• Activity:
Copy, from the entries below, each line in which the string "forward" appears.

[Data records]

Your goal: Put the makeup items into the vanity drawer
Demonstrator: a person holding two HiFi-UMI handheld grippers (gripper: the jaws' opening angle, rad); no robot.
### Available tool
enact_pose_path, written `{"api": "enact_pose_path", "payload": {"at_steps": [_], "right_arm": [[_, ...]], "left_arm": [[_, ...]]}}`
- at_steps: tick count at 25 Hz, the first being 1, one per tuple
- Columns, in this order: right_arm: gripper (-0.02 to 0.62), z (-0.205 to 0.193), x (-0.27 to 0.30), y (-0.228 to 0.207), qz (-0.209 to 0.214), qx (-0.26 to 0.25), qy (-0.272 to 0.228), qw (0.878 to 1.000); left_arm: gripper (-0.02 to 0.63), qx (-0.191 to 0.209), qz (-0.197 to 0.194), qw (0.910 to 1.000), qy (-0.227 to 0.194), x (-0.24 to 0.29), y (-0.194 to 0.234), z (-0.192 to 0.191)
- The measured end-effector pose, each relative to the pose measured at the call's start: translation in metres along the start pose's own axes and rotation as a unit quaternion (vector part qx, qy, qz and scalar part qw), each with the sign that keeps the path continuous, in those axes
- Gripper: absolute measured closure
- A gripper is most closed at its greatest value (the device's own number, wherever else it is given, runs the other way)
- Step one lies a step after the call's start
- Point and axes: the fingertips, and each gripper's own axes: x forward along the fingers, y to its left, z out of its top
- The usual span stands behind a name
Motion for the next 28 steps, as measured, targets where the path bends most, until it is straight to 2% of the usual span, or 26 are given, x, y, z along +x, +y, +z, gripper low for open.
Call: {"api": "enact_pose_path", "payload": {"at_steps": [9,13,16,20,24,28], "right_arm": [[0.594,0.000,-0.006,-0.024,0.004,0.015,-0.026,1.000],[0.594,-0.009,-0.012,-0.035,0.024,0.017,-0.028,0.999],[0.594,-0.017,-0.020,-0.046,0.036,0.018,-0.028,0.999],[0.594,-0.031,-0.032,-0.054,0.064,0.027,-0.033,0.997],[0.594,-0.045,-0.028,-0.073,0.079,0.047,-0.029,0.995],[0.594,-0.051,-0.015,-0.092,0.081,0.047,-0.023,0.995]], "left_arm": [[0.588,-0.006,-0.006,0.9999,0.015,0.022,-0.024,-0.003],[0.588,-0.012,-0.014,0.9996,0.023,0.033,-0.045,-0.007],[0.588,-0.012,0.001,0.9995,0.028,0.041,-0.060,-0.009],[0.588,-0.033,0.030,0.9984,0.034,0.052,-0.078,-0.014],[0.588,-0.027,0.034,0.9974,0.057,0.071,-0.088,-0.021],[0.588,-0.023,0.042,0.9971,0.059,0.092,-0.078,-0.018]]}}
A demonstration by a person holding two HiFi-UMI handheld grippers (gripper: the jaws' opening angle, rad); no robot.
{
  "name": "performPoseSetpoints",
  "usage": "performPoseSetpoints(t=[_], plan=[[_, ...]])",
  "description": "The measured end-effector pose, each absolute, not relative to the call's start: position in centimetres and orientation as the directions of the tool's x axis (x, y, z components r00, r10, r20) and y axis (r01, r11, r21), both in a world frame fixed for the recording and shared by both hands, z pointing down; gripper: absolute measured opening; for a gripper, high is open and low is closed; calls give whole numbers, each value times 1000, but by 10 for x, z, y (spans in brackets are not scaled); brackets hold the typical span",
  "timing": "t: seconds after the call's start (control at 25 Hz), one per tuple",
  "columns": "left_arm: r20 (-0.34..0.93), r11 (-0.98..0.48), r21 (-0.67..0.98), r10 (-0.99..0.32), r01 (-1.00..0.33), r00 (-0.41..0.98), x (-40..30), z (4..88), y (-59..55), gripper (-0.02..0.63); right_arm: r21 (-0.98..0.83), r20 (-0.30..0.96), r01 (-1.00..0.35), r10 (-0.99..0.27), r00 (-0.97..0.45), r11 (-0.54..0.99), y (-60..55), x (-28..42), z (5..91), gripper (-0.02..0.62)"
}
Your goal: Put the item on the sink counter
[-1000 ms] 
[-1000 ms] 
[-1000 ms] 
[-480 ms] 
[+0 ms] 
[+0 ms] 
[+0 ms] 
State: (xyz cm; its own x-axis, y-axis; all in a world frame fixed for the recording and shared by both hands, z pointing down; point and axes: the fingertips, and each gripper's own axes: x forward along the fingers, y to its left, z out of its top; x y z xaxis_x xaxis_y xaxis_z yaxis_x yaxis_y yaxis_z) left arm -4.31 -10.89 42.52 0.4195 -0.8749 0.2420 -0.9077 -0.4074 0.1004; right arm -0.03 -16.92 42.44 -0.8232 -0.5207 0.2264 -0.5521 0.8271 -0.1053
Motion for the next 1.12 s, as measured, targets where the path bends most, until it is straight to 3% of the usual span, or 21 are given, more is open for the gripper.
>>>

• Response to this task:
- Point and axes: the fingertips, and each gripper's own axes: x forward along the fingers, y to its left, z out of its top
State: (xyz cm; its own x-axis, y-axis; all in a world frame fixed for the recording and shared by both hands, z pointing down; point and axes: the fingertips, and each gripper's own axes: x forward along the fingers, y to its left, z out of its top; x y z xaxis_x xaxis_y xaxis_z yaxis_x yaxis_y yaxis_z) left arm -4.31 -10.89 42.52 0.4195 -0.8749 0.2420 -0.9077 -0.4074 0.1004; right arm -0.03 -16.92 42.44 -0.8232 -0.5207 0.2264 -0.5521 0.8271 -0.1053

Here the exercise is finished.